I am so sorry this is happening to you! It is ridiculous that they treated you that way in the hospital there! A good friend of mine died a few years ago of a heart attack, he weighed about 820 lbs. BUT when he went into the hospital for things, even the very small town hospital took great care of him and made sure they had all the equipment they needed to assist him. He actually was going to be going to a rehabilitation center when he passed away. I don't know if it's something they could help you with, but it's called Warm Springs Rehabilitation Center in Texas. They work with obese patients a lot I've been told. I hope it all works out for you. You are in my prayers!


----------



## jediknight36

if she is willing to get on a boat, try cuba. Its risky, but it would be free. Or try relocating to Canada, england or france. Free health care. It sounds unreasonable, but if you are talking about leaving Florida, then at least get to free care.


----------



## SocialbFly

i hate to be so negative, but it isnt THAT easy to move to another country when they have *free* healthcare, they make it damn difficult...the docs, the exams, the bills, and if you have trouble getting into a car, how would you get in a plane or a boat, while the suggestion you offer shows empathy, it shows no real life experience...


----------



## Blackjack

Holy thread necrophilia Batman!


----------



## SamanthaNY

jediknight36 said:


> if she is willing to get on a boat, try cuba. Its risky, but it would be free. Or try relocating to Canada, england or france. Free health care. It sounds unreasonable, but if you are talking about leaving Florida, then at least get to free care.





SocialbFly said:


> i hate to be so negative, but it isnt THAT easy to move to another country when they have *free* healthcare, they make it damn difficult...the docs, the exams, the bills, and if you have trouble getting into a car, how would you get in a plane or a boat, while the suggestion you offer shows empathy, it shows no real life experience...

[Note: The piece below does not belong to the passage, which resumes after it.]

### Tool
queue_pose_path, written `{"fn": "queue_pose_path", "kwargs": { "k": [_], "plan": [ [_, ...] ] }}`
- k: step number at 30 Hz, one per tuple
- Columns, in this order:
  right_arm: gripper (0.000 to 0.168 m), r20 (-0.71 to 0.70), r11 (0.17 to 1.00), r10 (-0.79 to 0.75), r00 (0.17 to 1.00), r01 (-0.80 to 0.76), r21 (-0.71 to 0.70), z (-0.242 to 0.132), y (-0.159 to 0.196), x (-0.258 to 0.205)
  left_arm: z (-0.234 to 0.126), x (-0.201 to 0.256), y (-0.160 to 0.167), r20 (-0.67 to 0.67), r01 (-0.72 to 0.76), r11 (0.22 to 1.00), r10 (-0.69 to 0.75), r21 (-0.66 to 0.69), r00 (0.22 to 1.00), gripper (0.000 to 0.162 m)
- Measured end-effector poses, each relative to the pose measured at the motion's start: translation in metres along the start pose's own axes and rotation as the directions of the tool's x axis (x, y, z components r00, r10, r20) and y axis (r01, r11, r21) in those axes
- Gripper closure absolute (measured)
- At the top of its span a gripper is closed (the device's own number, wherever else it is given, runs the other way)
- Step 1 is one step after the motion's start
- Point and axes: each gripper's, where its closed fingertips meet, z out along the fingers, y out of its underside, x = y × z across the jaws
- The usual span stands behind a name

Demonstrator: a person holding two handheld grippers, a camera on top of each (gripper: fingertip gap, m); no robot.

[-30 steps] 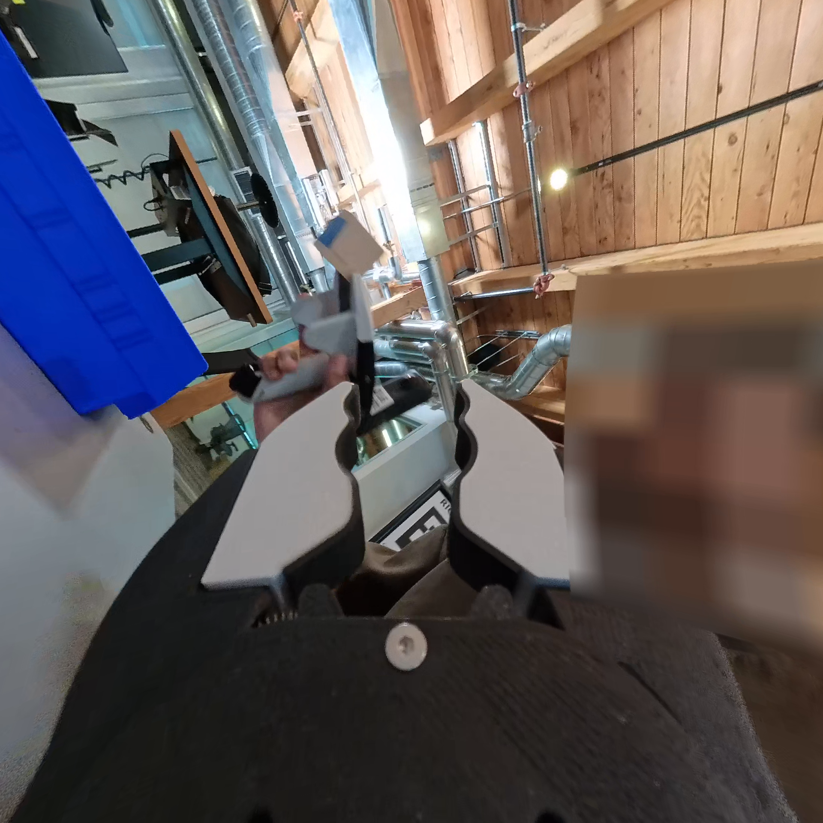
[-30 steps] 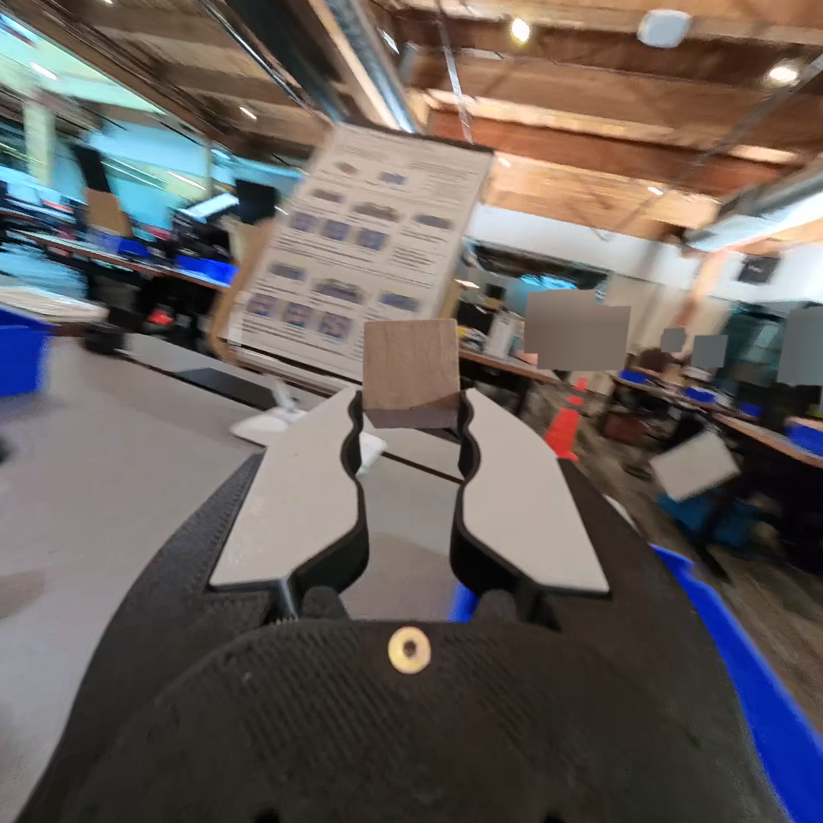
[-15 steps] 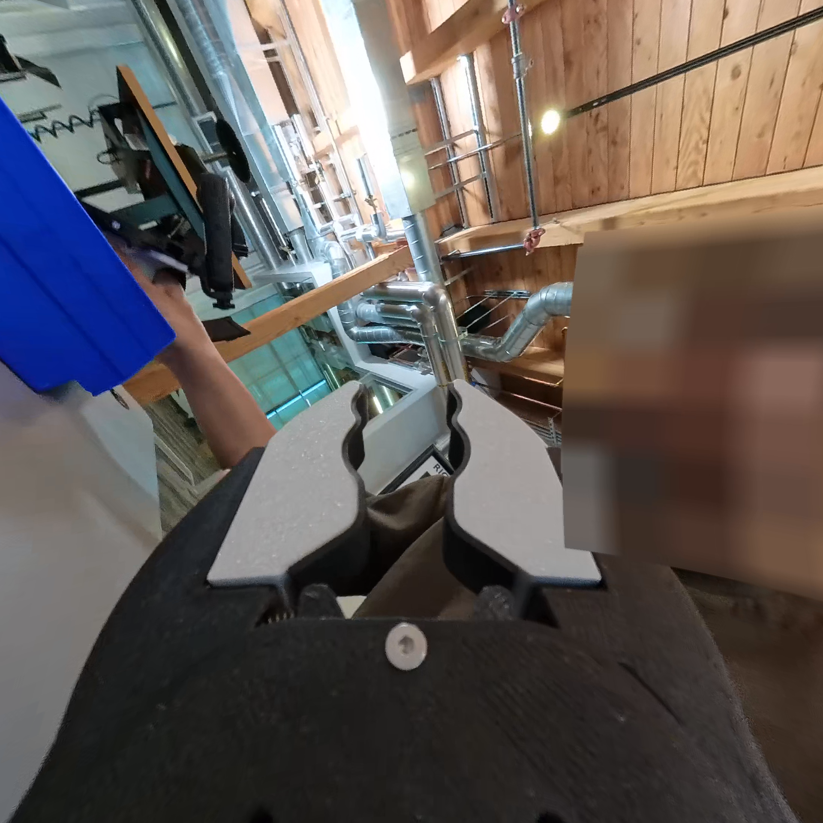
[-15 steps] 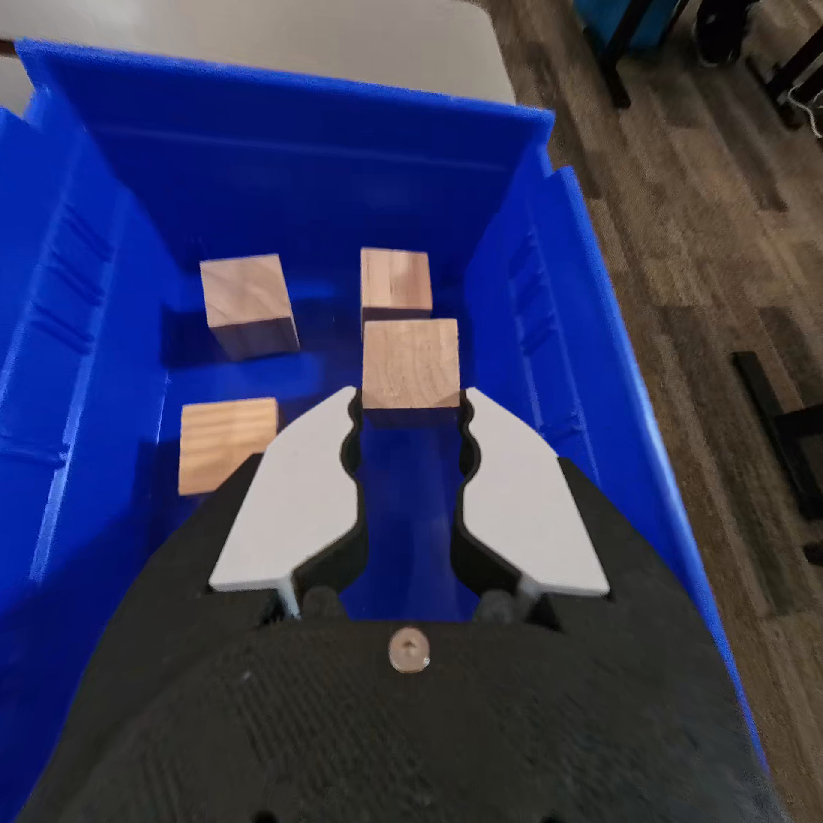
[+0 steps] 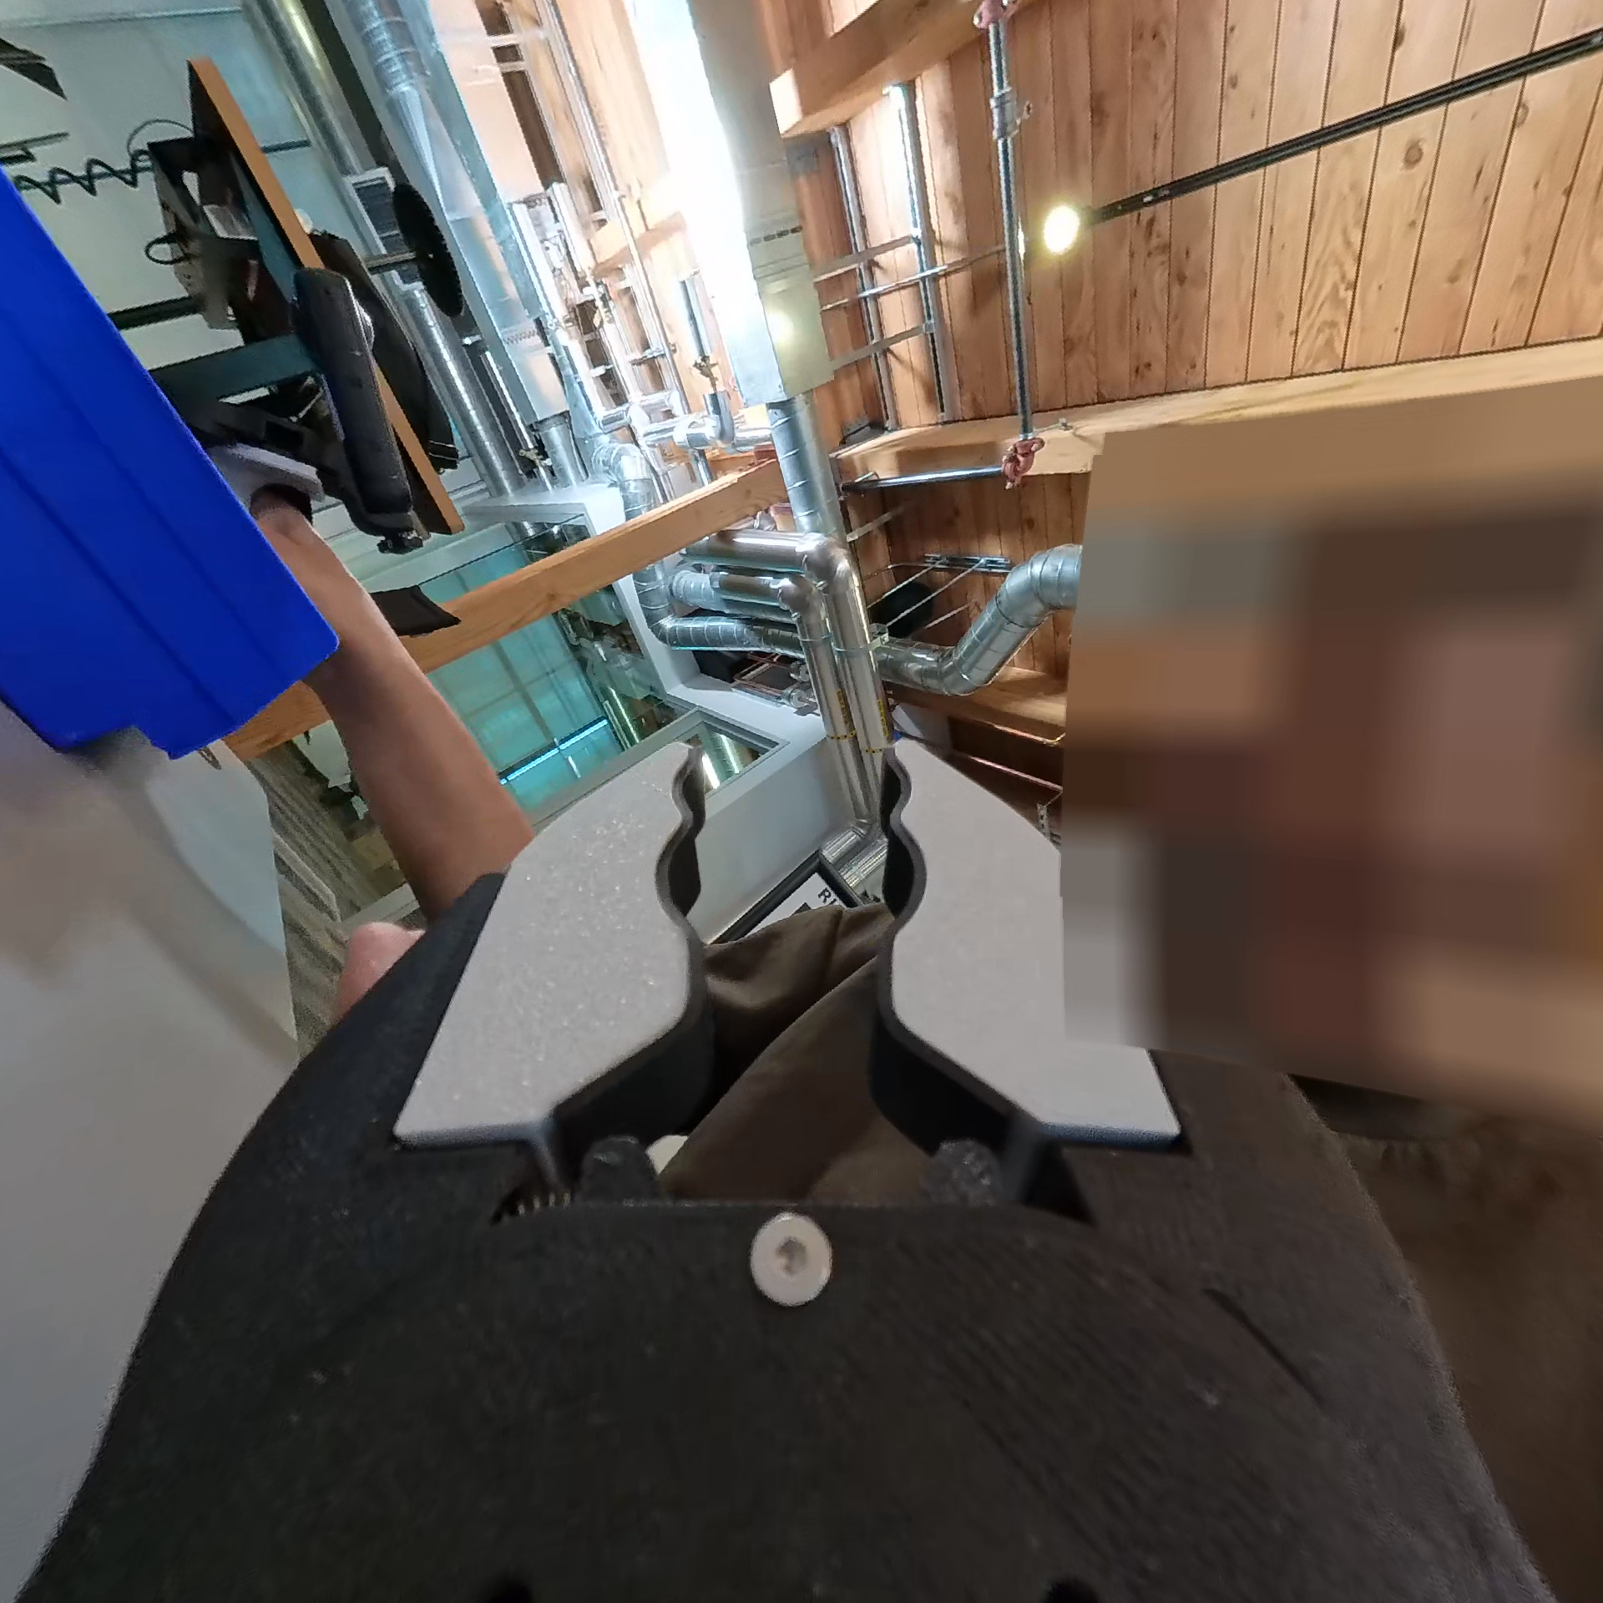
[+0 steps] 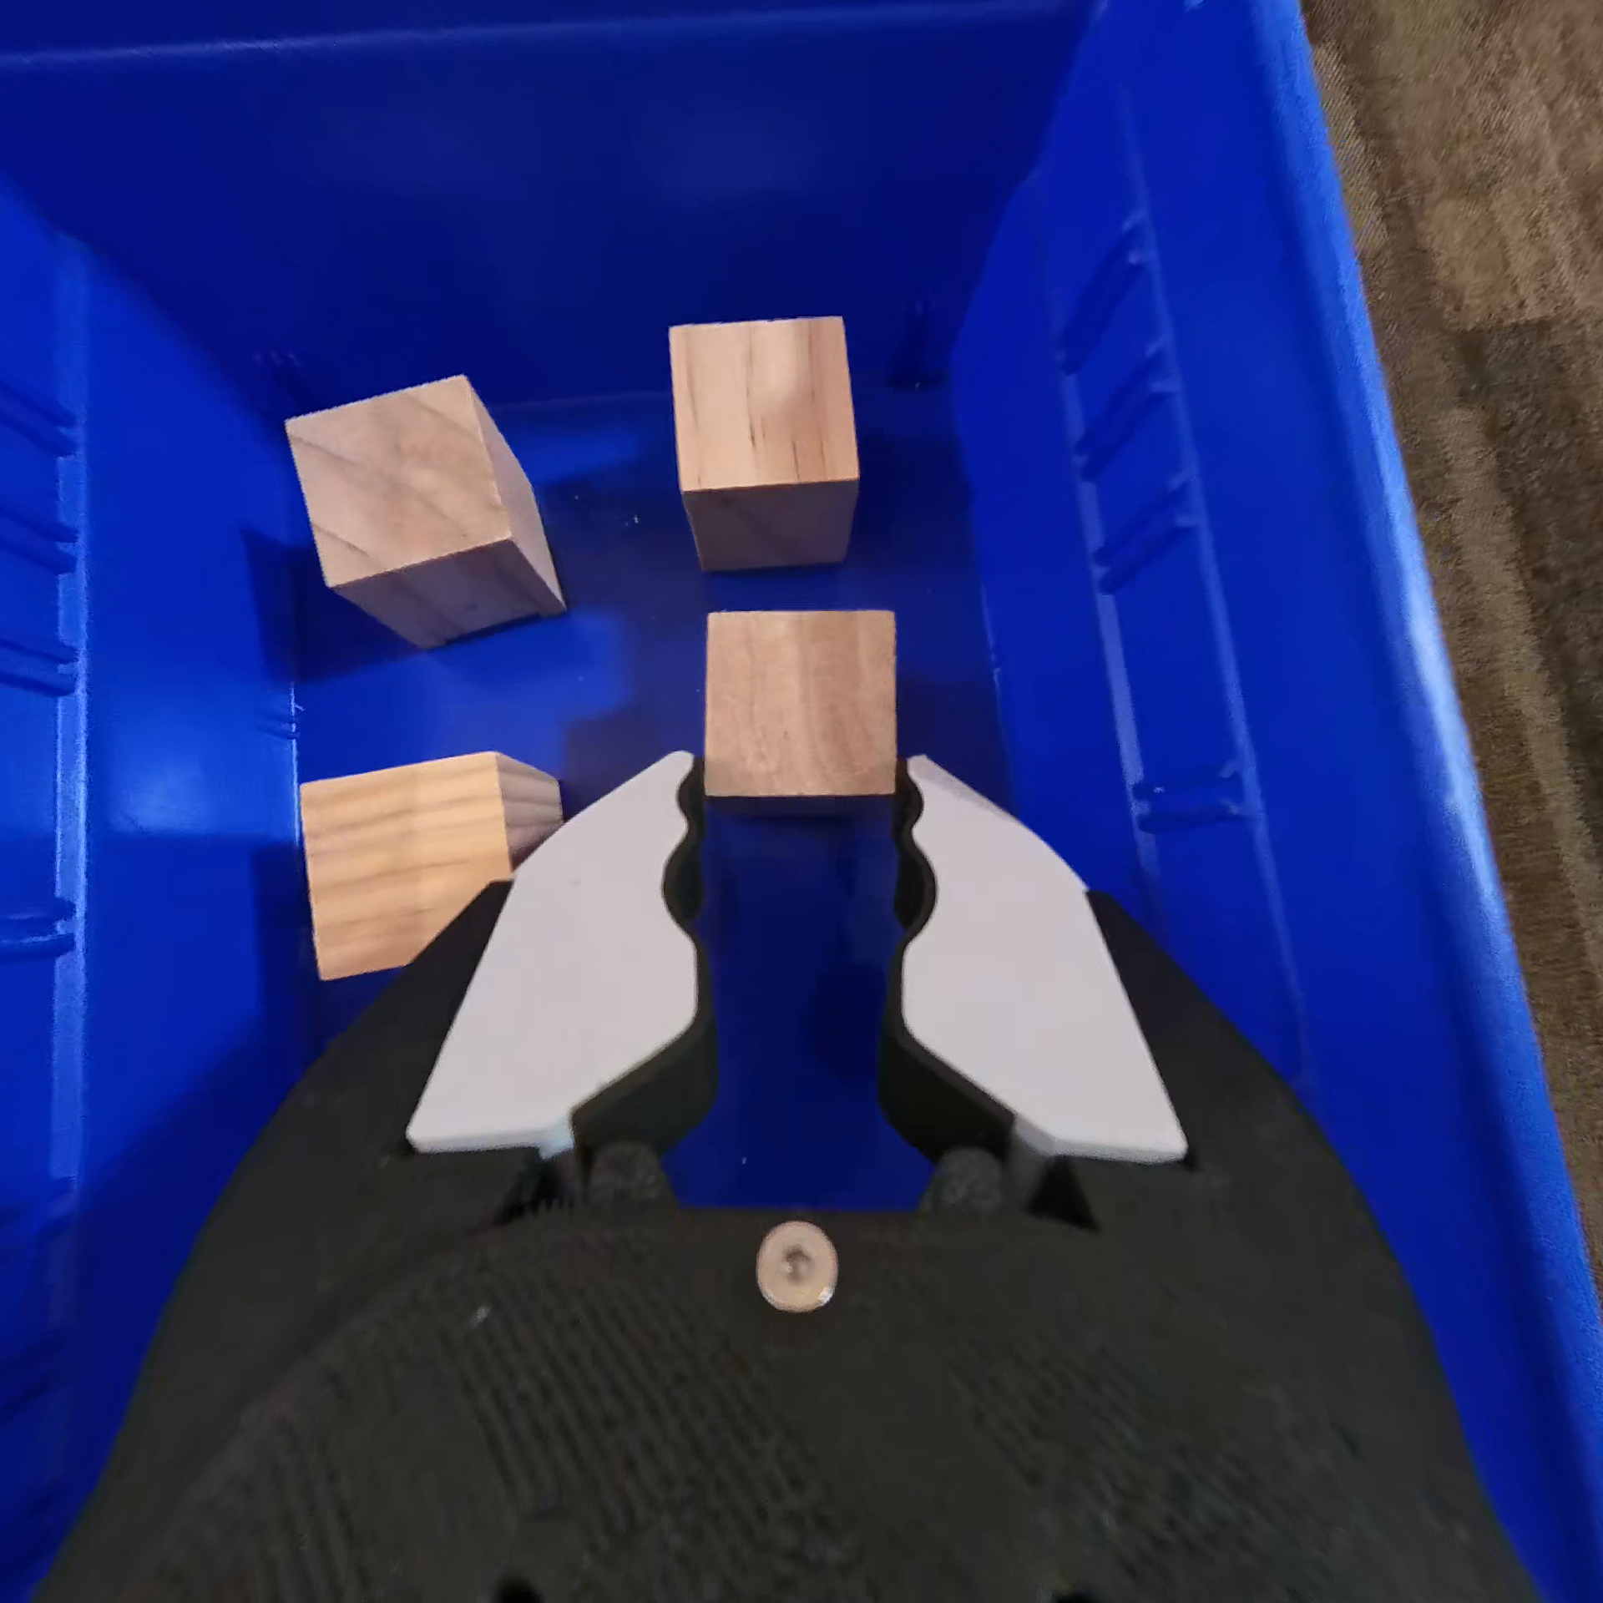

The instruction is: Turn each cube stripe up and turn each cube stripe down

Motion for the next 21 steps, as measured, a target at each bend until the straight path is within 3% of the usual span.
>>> {"fn": "queue_pose_path", "kwargs": {
  "k": [2, 7, 11, 13, 14, 17, 21],
  "plan": [
    [0.125, 0.025, 1.000, 0.017, 1.000, -0.016, -0.020, -0.001, 0.001, -0.001, 0.000, 0.000, 0.000, 0.006, -0.009, 1.000, 0.009, -0.003, 1.000, 0.122],
    [0.106, 0.089, 0.999, 0.029, 0.996, -0.031, 0.017, -0.015, -0.004, -0.002, 0.000, -0.003, 0.001, 0.025, -0.001, 1.000, 0.002, -0.016, 1.000, 0.123],
    [0.115, 0.056, 0.990, -0.028, 0.998, 0.020, 0.136, -0.038, -0.021, 0.001, 0.002, -0.004, 0.003, 0.057, -0.022, 0.999, 0.024, -0.047, 0.998, 0.124],
    [0.148, 0.082, 0.926, -0.130, 0.988, 0.091, 0.366, -0.076, -0.051, -0.017, 0.005, -0.002, 0.002, 0.075, -0.061, 0.996, 0.066, -0.065, 0.995, 0.124],
    [0.154, 0.095, 0.854, -0.200, 0.975, 0.126, 0.505, -0.104, -0.067, -0.033, 0.008, 0.001, 0.000, 0.084, -0.093, 0.993, 0.099, -0.070, 0.992, 0.124],
    [0.151, 0.088, 0.684, -0.361, 0.928, 0.200, 0.701, -0.170, -0.089, -0.083, 0.018, 0.022, -0.017, 0.088, -0.190, 0.980, 0.194, -0.056, 0.977, 0.121],
    [0.155, 0.202, 0.611, -0.486, 0.851, 0.165, 0.775, -0.213, -0.074, -0.158, 0.014, 0.039, -0.062, 0.214, -0.339, 0.941, 0.333, -0.013, 0.918, 0.103]
  ]
}}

Most countries that have 'free' healthcare frown on folks emigrating expressly to enjoy that perk. In many cases, they require 3-6 months of legal residency before you can take advantage of healthcare benefits. Most people experiencing health consequences cannot go that long without treatment/medications. 

And traveling to Cuba is forbidden for Americans, so... bad suggestion there.


----------



## BeaBea

jediknight36 said:


> if she is willing to get on a boat, try cuba. Its risky, but it would be free. Or try relocating to Canada, england or france. Free health care. It sounds unreasonable, but if you are talking about leaving Florida, then at least get to free care.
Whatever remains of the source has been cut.